La camicia scura di Tim Cook ha sostituito il girocollo nero di Steve Jobs, ma non è solo questione di look. Saranno i prossimi mesi a dire se Cook riuscirà a uscire dall’ombra lunghissima del fondatore dell’azienda di Cupertino, fuori causa per gravi motivi di salute. I concorrenti di Apple non riposano e per ora Cook, che ha fama di manager tenace e bravo a organizzare ma non ha certo il carisma magnetico di Jobs quando parla, ha debuttato senza il botto. Nella presentazione alla stampa alla sede di Cupertino, in California, non è apparso nessun iPhone 5. Ovvero nessun modello completamente nuovo e super futuristico, come speravano gli appassionati e come raccontavano i «rumors» del web. È arrivato invece un iPhone 4S, una versione aggiornata e migliorata del quarto Melafonino, quello uscito l’anno scorso, capace di diventare lo smartphone più venduto del pianeta.

Design identico, stesse finiture in vetro e metallo. I componenti interni però sono ampiamente rinnovati. Il processore A5 è un «dual core» (doppio nucleo) già all’interno dell’iPad 2, con potenza raddoppiata. Anche la Gpu, il chip che si occupa della grafica e che è fondamentale per i giochi, è potenziata: 7 volte più rapida. La memoria interna arriva a 64 gigabyte. La multimedialità fa un balzo avanti: foto a 8 Megapixel, con sensore che garantisce più nitidezza e colori più naturali, e video in Full Hd, pronti per i maxi televisori Lcd di ultima generazione. Riprogettata la parte telefonica, con due antenne che dovrebbero risolvere il problema della «presa della morte» (impugnando il telefono con la sinistra le «tacche» di ricezione del primo iPhone 4 tendono pericolosamente verso lo zero).

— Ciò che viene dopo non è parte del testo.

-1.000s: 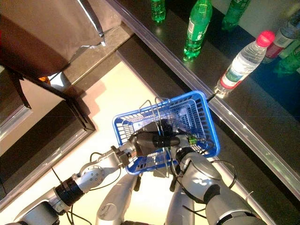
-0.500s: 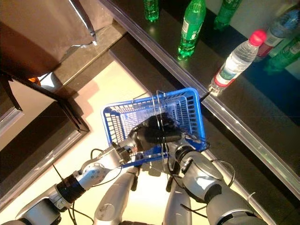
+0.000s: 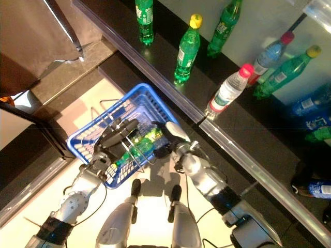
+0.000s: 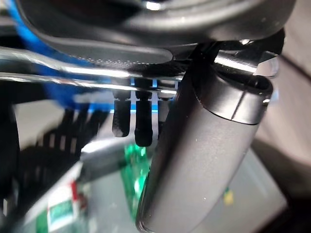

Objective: Pick up the drink and place into the basket.

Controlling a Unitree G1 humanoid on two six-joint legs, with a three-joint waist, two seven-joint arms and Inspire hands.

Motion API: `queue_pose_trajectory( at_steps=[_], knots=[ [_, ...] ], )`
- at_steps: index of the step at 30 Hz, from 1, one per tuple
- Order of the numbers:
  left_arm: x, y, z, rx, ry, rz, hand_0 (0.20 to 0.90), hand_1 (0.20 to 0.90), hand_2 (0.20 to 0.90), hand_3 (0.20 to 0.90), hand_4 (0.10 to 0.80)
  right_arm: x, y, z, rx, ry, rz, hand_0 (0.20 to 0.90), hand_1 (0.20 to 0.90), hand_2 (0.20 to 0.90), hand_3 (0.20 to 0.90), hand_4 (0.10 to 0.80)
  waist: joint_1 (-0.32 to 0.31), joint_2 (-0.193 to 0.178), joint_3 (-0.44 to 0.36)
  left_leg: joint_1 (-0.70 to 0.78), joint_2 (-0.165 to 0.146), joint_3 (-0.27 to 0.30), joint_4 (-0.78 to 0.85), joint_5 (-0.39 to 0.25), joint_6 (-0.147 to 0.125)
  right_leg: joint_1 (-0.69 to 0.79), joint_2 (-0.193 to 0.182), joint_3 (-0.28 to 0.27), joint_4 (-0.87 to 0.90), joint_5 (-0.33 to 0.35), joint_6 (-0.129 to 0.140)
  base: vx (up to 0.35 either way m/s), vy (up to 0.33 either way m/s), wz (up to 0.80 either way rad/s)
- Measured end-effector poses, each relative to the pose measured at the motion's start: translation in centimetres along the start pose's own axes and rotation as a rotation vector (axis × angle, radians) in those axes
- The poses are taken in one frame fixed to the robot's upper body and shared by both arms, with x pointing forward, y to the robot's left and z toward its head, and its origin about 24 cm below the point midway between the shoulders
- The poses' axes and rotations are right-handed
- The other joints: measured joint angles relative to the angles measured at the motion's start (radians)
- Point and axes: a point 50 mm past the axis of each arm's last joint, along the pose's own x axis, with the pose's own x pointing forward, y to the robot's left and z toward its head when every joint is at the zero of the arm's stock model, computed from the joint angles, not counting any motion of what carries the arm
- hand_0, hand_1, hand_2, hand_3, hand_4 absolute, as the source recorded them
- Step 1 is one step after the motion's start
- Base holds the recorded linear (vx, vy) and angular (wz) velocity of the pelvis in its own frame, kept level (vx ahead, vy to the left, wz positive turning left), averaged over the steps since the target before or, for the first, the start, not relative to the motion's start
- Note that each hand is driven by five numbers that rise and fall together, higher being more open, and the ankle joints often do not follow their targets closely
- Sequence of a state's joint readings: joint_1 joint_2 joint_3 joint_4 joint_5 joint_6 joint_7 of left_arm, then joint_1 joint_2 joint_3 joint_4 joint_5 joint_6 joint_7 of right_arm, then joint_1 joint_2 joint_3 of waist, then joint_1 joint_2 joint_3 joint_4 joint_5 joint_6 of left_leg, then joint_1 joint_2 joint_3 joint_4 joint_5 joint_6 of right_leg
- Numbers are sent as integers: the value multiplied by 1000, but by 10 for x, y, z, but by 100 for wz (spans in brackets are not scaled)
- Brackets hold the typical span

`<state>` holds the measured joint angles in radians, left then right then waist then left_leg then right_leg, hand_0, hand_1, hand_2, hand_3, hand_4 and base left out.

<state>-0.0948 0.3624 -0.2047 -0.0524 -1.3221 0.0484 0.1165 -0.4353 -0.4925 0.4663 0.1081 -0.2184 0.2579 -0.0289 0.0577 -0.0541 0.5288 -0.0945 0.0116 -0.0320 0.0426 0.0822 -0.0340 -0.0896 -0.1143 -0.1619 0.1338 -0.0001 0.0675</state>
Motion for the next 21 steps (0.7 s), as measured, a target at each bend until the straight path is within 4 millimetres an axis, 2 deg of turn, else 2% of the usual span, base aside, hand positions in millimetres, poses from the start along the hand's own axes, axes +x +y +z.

Nel complesso si tratta di novità non eclatanti, fisiologiche in un mondo come quello degli smartphone in cui la tecnologia corre veloce. L’effetto «wow», quello per stupire gli amici, lo ha tirato fuori Scott Forstall, uno dei tanti top manager a cui Cook ha lasciato spazio sul palco. Forstall ha mostrato Siri. Un vero e proprio assistente personale, una segretaria digitale che risponde in maniera «intelligente» alle frasi pronunciate dal proprietario del telefono. «C’è un ristorante greco a Palo Alto?» ha chiesto Forstall. E la macchina ha risposto mostrando un elenco di posti. Dà le previsioni del tempo, mostra le azioni del Nasdaq, prende appuntamenti e li segna nel calendario, e così via. I comandi vocali esistono da tempo nel mondo della tecnologia ma qui le possibilità di interazione tra uomo e macchina diventano più profonde e articolate. Testato sul campo, Siri funziona in modo molto buono ma non del tutto perfetto. Peccato che per il momento riconosca solo inglese, francese e tedesco. Noi dovremo aspettare (Google ha lanciato da poco sui telefoni Android le «azioni vocali» anche in italiano, un concetto simile a Siri ma più semplice).

A bordo di iPhone 4S ci sarà il nuovo sistema iOs 5, vero punto di forza del terminale, con tutta una serie di miglioramenti. A partire da quell’iCloud che porta musica, documenti, video e «app» nella nuvola del web, sempre disponibili ovunque ci si trovi, a patto di avere una connessione. Il telefono arriverà in Italia il 28 ottobre (il 14 negli Usa) a un prezzo non ancora comunicato. Il mercato pare non aver gradito l’assenza di una novità epocale al debutto di Tim Cook e le azioni di Apple hanno ripiegato rapidamente al Nasdaq proprio durante la presentazione.